While tea sandwiches are elegant and restrained, sandwiches destined for a picnic need to be more robust to withstand transportation and being eaten out of doors.
I love picnic sandwiches filled to bursting point with cheese or cold meat and salads. Pickles and spicy sauces add interest, too. Instead of sliced bread, you can make use of crusty bread rolls, baps or - less traditional but equally tasty - wraps and pitta breads.
The important rule for picnic sandwiches is that they should be generous and on no account must they be soggy.
So, when preparing sandwiches, make sure the bread is kept well away from the tomato slices. Either serve them separately, or make sure you pack the tomato between lettuce leaves.

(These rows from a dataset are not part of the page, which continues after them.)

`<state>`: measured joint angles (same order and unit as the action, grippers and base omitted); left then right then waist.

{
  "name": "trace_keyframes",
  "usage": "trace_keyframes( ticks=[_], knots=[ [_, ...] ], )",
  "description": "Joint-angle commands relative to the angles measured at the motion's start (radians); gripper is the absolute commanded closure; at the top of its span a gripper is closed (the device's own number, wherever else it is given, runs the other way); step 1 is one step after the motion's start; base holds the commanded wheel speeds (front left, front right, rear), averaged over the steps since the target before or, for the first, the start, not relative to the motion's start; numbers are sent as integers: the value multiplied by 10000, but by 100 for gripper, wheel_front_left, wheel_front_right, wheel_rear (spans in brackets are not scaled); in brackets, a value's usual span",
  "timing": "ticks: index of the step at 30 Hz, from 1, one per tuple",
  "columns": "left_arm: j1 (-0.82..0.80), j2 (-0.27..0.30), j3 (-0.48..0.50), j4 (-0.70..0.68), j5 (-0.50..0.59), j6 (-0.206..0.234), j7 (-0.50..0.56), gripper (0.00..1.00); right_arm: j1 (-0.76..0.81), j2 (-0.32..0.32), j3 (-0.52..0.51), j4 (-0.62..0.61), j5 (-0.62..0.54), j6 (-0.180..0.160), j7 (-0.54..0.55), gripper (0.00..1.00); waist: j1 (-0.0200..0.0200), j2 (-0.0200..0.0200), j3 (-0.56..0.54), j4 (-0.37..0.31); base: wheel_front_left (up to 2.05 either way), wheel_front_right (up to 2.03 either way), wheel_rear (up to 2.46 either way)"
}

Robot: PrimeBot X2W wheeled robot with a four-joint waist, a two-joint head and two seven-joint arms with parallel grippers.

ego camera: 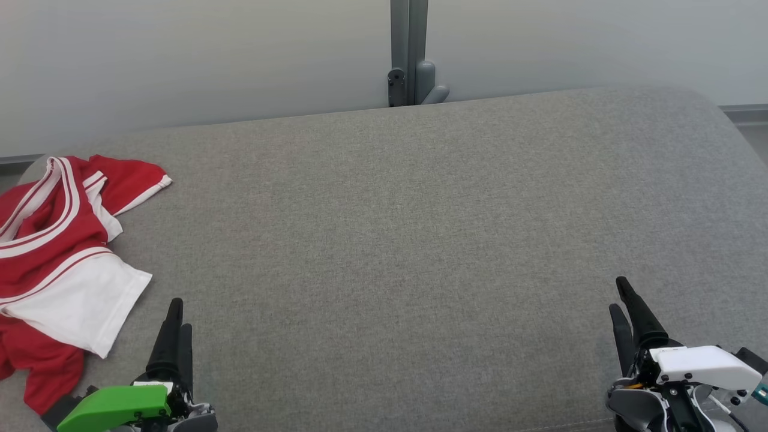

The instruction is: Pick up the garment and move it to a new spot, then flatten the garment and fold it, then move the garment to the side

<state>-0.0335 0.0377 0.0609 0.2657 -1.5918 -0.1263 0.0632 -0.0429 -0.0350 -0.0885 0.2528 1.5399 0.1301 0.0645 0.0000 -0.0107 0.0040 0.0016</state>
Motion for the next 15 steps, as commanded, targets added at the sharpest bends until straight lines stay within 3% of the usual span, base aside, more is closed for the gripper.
trace_keyframes(
  ticks=[1, 15],
  knots=[
    [-152, 111, -56, -165, 201, -13, -90, 0, -104, -57, 23, -232, -257, 3, -95, 0, 0, 10, 4, 3, 0, 0, 0],
    [-253, 389, -334, -3, 2132, -21, -756, 0, -178, -143, 385, -775, -3733, 4, -712, 0, 0, 22, 45, 66, 0, 0, 0]
  ],
)
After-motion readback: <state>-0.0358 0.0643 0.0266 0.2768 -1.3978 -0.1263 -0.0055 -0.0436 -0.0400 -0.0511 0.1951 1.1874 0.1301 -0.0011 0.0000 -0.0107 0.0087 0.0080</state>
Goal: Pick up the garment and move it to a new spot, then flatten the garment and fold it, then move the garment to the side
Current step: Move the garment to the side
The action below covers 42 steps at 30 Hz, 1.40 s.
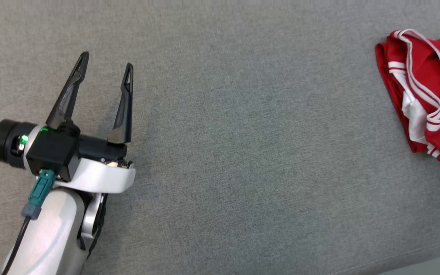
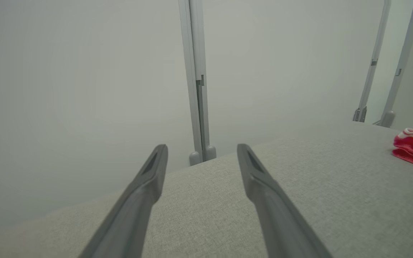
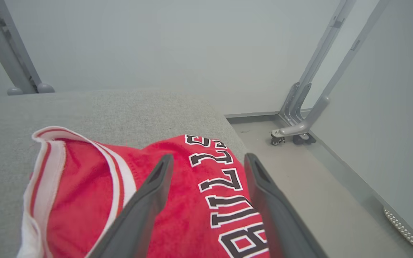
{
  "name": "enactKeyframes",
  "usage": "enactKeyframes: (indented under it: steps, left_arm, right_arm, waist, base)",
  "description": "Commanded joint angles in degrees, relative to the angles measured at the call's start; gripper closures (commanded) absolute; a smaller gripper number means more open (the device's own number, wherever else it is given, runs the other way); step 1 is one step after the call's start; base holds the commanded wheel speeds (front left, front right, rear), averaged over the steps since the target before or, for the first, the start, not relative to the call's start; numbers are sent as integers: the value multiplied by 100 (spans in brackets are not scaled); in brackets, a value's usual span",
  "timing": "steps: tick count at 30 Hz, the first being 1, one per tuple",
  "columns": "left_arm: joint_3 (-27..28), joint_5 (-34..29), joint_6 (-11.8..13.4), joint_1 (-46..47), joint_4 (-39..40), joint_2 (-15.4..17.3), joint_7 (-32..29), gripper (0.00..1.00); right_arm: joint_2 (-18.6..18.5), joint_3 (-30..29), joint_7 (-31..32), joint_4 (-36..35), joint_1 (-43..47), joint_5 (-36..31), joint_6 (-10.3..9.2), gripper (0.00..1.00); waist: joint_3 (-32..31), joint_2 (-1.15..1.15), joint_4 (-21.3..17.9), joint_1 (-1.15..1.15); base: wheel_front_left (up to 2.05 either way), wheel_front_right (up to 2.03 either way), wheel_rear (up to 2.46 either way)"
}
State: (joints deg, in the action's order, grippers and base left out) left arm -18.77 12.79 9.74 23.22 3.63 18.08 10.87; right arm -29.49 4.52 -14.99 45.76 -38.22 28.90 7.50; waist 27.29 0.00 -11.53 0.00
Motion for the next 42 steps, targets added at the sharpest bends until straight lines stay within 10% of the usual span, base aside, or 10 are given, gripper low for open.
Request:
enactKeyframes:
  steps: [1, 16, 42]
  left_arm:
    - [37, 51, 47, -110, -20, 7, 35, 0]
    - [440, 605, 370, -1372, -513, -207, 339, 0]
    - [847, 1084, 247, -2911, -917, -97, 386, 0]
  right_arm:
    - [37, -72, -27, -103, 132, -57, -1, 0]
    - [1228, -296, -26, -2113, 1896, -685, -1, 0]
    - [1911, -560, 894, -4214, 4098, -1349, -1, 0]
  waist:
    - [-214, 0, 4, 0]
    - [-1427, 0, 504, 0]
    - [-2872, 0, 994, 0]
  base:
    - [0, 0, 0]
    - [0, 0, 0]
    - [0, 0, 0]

A Ploughman's Lunch is the ultimate in cheese sandwiches. Offer one of these on your picnic and you'll only need to bring the ingredients for everyone to assemble their own. But the usefulness of cheese as a sandwich ingredient doesn't end here. There are other tasty options:
Creamed Cheddar Sandwiches: Kids love this one. Just grate some cheddar (Red Leicester is also good) and mix with softened butter to a spreadable paste. Use this as a sandwich spread and your picnic sandwiches won't fall apart.
Cheese and Onion Sandwiches: I'm not sure what it is about cheese and onion, but they go together. For sandwiches, I tend to use spring onions. They're a bit milder and make the mix look good. Finely chop your spring onions and mix with grated cheddar. Add a teaspoon or two of mayonnaise to moisten the mix and make it spreadable.
Cheese and Relish Sandwiches: One of my favourite lunchtime treats when we're out with the tandem. Mix grated cheddar with an equal quantity of your favourite relish - tomato and chilli in my case, but mango chutney is equally good - and spread on bread or crusty rolls. Eat in the sunshine with a crunchy apple.
Chicken is a very versatile sandwich filling, but processed chicken slices simply won't do. Leftovers from a roast chicken dinner, on the other hand, are simply lovely.
For my money, a chicken salad sandwich needs a crusty roll, big chunks of juicy chicken, lettuce, tomato and lashings of garlic mayonnaise or sweet chilli sauce at the very least.
There are variations on that theme, of course: instead of stuffing your bread with chicken chunks, you could finely shred your leftover roast chicken and mix it with garlic mayonnaise until you have a spreadable filling. You could add thin slices of red onion to your chicken sandwich, or slices of avocado. Hard-boiled sliced eggs or pickled gherkins also add colour.
Ham and bread combine into one of the finest picnic sandwiches ever invented.
I prefer a crusty bread roll to sliced bread, ideally with some seeds in and over, but that's entirely your choice. Spread one half of the bread with a little butter, the other thinly with mustard. Thickish slices of honey roast ham, carved from the bone, would be my choice of ham. Lettuce, tomatoes or cucumber slices make a ham salad sandwich.
Relish or sandwich pickle is optional, as are slices of cheese.
Roast beef is such a traditionally English dinner, that juicy slices of cold roast beef on crusty bread simply have to make it into my sandwich collection.
Judging by the supermarket shelves, pub menus and trays of freshly made lunches in sandwich shops, roast beef sandwiches are some of the most popular of them all. And of course they make great picnic food.
I like mine with a spreading of either English mustard, the tradtional creamed horseradish or even - not very traditionally English - fiery Japanese wasabi paste. Salad adds some crunch, and if you feel adventurous, why not try adding a slice of mature Gouda or Gruyere cheese to your sandwich.
As you can see, there are as many picnic sandwich recipes as there are ideas in your head. Just think generous, flavoursome and portable and you won't go far astray when preparing your picnic offerings.